** Opening Listed entries block **

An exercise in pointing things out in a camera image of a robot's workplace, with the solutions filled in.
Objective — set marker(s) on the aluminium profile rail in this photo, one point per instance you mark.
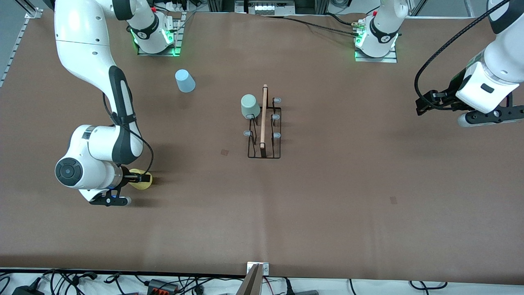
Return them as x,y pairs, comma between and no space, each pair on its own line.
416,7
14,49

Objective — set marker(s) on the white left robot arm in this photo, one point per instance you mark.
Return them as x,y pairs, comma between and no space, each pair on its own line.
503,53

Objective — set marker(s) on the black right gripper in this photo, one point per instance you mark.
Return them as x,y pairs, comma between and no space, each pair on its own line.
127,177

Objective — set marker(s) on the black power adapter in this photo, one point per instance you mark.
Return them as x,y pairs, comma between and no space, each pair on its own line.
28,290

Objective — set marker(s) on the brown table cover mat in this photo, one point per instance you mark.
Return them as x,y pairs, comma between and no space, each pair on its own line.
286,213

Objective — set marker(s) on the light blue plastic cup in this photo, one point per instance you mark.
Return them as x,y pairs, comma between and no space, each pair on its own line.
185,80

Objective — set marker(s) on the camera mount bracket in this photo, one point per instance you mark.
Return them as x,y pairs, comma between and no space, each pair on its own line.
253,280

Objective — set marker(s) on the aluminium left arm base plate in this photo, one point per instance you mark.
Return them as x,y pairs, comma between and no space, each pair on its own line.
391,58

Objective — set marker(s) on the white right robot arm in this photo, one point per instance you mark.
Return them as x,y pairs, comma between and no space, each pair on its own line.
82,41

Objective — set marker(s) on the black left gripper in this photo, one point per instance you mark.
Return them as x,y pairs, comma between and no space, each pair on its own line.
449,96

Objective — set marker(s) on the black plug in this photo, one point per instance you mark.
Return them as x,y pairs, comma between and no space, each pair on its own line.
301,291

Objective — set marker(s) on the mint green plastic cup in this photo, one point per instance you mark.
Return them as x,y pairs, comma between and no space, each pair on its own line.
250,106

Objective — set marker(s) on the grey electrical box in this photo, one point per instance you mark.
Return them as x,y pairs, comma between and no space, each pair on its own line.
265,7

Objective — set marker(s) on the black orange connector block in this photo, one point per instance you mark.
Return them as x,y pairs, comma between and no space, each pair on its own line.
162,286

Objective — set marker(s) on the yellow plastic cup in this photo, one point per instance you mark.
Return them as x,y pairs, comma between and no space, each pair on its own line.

** Closing Listed entries block **

From the first line to the last, copy the records above exactly and drop any pictures.

An exercise in pointing things out in a camera image of a robot's workplace, with the solutions filled in.
Objective — set marker(s) on the aluminium profile rail in this photo, one point per instance you mark.
Return them as x,y pairs, comma between and no space, each pair on its own line.
416,7
14,49

Objective — set marker(s) on the white left robot arm in this photo, one point per instance you mark.
Return them as x,y pairs, comma between and no space, each pair on its own line.
503,53

Objective — set marker(s) on the black right gripper in this photo, one point per instance you mark.
Return them as x,y pairs, comma between and no space, each pair on its own line.
127,177

Objective — set marker(s) on the black power adapter in this photo, one point per instance you mark.
Return them as x,y pairs, comma between and no space, each pair on its own line.
28,290

Objective — set marker(s) on the brown table cover mat in this photo, one point per instance you mark.
Return them as x,y pairs, comma between and no space, each pair on its own line.
286,213

Objective — set marker(s) on the light blue plastic cup in this photo, one point per instance you mark.
Return them as x,y pairs, comma between and no space, each pair on its own line.
185,80

Objective — set marker(s) on the camera mount bracket in this photo, one point per instance you mark.
Return them as x,y pairs, comma between and no space, each pair on its own line.
253,280

Objective — set marker(s) on the aluminium left arm base plate in this photo, one point per instance you mark.
Return them as x,y pairs, comma between and no space, each pair on its own line.
391,58

Objective — set marker(s) on the white right robot arm in this photo, one point per instance you mark.
Return them as x,y pairs, comma between and no space, each pair on its own line.
82,41

Objective — set marker(s) on the black left gripper in this photo, one point per instance you mark.
Return them as x,y pairs, comma between and no space, each pair on its own line.
449,96

Objective — set marker(s) on the black plug in this photo, one point per instance you mark.
Return them as x,y pairs, comma between and no space, each pair on its own line.
301,291

Objective — set marker(s) on the mint green plastic cup in this photo, one point per instance you mark.
Return them as x,y pairs, comma between and no space, each pair on its own line.
250,106

Objective — set marker(s) on the grey electrical box in this photo, one point per instance you mark.
Return them as x,y pairs, comma between and no space, each pair on its own line.
265,7

Objective — set marker(s) on the black orange connector block in this photo, one point per instance you mark.
Return them as x,y pairs, comma between and no space, each pair on its own line.
162,286

Objective — set marker(s) on the yellow plastic cup in this photo, one point per instance you mark.
Return them as x,y pairs, comma between and no space, each pair on its own line.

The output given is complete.